Prof. Tim CHENG Received Pan Wen Yuan Foundation Award for Outstanding Research

News 13 Jul 2020

Dean of Engineering Prof. Tim CHENG was honored with a Pan Wen Yuan Foundation Award for Outstanding Research in 2020 in recognition of his international contributions in very-large-scale integration (VLSI) testing and design verification, design automation of electronic and photonic systems, mobile computer vision, and learning-based multimedia computing. He is concurrently a Chair Professor jointly in the Departments of Electronic & Computer Engineering and Computer Science & Engineering.

The award is presented annually to no more than three outstanding ethnic Chinese researchers who specialize in the fields of electronics, information, and communication. Selection criteria include demonstration of international standards in theoretical innovations, experimental technique developments, production process enhancement or instrument production, as well as excellence in leading large-scale or integrative projects.

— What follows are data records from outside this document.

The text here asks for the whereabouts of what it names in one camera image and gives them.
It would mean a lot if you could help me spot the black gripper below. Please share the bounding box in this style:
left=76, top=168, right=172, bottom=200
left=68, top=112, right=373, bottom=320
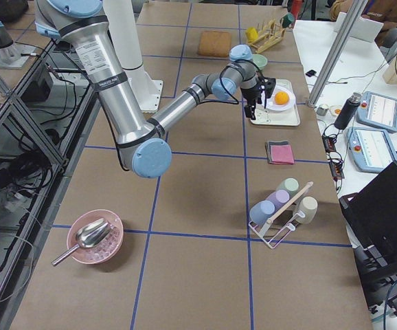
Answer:
left=241, top=77, right=276, bottom=120

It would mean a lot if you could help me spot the white round plate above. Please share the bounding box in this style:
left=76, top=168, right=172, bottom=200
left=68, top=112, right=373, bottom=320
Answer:
left=266, top=86, right=296, bottom=112

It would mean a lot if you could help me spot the orange fruit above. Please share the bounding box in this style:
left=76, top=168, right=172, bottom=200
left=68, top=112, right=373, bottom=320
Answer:
left=274, top=91, right=290, bottom=106

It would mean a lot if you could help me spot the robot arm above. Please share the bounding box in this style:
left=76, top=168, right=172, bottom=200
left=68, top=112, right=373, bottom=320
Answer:
left=36, top=1, right=276, bottom=178

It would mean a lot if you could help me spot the cream bear tray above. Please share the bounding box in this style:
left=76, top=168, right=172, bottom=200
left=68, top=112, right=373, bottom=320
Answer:
left=250, top=79, right=300, bottom=127

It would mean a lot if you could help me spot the wooden grain tray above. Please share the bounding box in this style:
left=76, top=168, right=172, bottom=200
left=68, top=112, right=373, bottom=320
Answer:
left=198, top=31, right=231, bottom=58

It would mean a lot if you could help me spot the green ceramic bowl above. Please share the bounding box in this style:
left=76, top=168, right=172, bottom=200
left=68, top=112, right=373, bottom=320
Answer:
left=252, top=54, right=268, bottom=70

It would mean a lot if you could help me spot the grey folded cloth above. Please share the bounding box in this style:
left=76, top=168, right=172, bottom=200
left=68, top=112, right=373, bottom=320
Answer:
left=266, top=141, right=289, bottom=162

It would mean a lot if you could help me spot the pink folded cloth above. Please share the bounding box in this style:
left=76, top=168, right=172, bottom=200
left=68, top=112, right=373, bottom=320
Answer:
left=270, top=144, right=295, bottom=165

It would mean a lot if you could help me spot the black small device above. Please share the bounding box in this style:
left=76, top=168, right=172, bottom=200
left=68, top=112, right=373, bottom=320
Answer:
left=305, top=69, right=317, bottom=77

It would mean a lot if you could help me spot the small metal tin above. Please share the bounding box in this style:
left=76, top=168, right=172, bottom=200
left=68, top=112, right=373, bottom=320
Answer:
left=316, top=104, right=330, bottom=117

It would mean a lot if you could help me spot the yellow cup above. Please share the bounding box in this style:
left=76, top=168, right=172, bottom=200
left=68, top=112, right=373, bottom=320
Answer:
left=245, top=27, right=258, bottom=43

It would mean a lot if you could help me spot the wooden peg rack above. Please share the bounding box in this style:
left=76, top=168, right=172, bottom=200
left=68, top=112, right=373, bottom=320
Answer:
left=246, top=12, right=286, bottom=54

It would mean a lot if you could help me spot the fried egg toy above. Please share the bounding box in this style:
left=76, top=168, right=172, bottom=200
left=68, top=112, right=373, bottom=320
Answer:
left=329, top=105, right=341, bottom=117

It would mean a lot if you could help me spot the power strip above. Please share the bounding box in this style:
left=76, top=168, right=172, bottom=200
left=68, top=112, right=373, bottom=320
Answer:
left=322, top=135, right=345, bottom=182

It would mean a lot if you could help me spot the dark green cup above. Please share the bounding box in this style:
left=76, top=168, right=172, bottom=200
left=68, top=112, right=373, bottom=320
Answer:
left=280, top=12, right=295, bottom=28

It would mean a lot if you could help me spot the green tumbler cup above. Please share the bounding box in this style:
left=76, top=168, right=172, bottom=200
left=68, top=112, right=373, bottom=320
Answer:
left=276, top=177, right=299, bottom=198

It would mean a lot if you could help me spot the black thermos bottle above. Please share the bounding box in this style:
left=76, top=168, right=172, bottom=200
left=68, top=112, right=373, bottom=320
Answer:
left=333, top=92, right=362, bottom=131

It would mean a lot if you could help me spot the purple tumbler cup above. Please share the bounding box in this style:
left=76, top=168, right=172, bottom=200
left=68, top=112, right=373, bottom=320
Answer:
left=266, top=189, right=290, bottom=210

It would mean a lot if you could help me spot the red cylinder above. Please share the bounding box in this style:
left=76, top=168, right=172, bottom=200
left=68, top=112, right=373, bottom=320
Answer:
left=290, top=0, right=304, bottom=20

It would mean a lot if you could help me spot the blue tumbler cup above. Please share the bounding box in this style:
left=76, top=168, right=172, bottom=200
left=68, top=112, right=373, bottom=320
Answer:
left=249, top=200, right=275, bottom=225

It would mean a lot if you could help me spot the beige tumbler cup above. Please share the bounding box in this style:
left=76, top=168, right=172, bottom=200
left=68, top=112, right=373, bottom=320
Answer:
left=293, top=196, right=318, bottom=224

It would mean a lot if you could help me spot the teach pendant far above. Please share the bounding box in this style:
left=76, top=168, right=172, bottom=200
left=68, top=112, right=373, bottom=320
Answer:
left=356, top=91, right=397, bottom=133

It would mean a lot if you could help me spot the teach pendant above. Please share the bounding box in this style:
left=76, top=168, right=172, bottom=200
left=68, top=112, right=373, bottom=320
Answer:
left=346, top=127, right=397, bottom=173
left=356, top=91, right=397, bottom=133

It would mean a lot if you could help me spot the teach pendant near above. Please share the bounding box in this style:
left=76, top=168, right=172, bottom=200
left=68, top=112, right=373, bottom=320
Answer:
left=346, top=127, right=397, bottom=173

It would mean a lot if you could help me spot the black laptop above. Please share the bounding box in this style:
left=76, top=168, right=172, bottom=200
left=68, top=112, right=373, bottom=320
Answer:
left=338, top=160, right=397, bottom=248

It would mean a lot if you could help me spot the pink bowl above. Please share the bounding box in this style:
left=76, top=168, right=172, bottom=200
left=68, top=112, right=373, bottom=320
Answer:
left=67, top=209, right=124, bottom=265

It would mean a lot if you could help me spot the metal scoop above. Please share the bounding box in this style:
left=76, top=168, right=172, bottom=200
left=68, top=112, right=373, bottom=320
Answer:
left=51, top=218, right=112, bottom=267

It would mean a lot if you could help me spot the wooden rack handle rod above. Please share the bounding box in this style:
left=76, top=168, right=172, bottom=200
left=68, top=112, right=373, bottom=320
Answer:
left=266, top=181, right=314, bottom=224

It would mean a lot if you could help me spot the aluminium frame post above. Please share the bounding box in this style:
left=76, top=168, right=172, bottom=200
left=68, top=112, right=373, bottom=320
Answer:
left=306, top=0, right=367, bottom=108

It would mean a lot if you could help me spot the white wire cup rack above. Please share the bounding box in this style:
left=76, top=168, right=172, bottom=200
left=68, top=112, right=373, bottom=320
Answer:
left=249, top=205, right=298, bottom=250

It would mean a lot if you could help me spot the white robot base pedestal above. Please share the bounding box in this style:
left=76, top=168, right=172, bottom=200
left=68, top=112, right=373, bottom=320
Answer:
left=103, top=0, right=163, bottom=113

The Foundation was named after Dr. PAN Wen Yuen, the most memorable founder of Taiwan’s integrated circuit (IC) industry, and aims to promote the cultivation of technical manpower in information science. A number of awards were set up under the Foundation to recognize outstanding contributors in Taiwan’s technology industry.

Prof. Cheng joined HKUST as the Dean of Engineering in 2016 after a 23-year career at the University of California, Santa Barbara. He has made significant contributions in electronic design automation (EDA), and is one of the most impactful researchers globally in both testing and design verification/validation. His contributions in test and verification represent a sustained level of innovations driving the evolution of VLSI test and verification technologies over a span of three decades. A number of his inventions have been adopted in commercial tools and deployed commercially with high impact to the IC design industry.

His work has addressed the challenges of ensuring correctness and reliability of complex integrated circuits. He has developed a number of techniques that have led to the availability of low-cost and high-quality solutions for design validation and manufacturing testing of high-performance silicon ICs as well as flexible electronics. Among the most significant and impactful results he has produced include design-for-testability (DfT) and delay testing for high-performance electronics systems, logic equivalence checking for functional verification, validation and test for high-speed IOs, and a design style for designing low-power and robust flexible circuits, named “Pseudo-CMOS”, becoming the most commonly used design style for designing flexible circuits.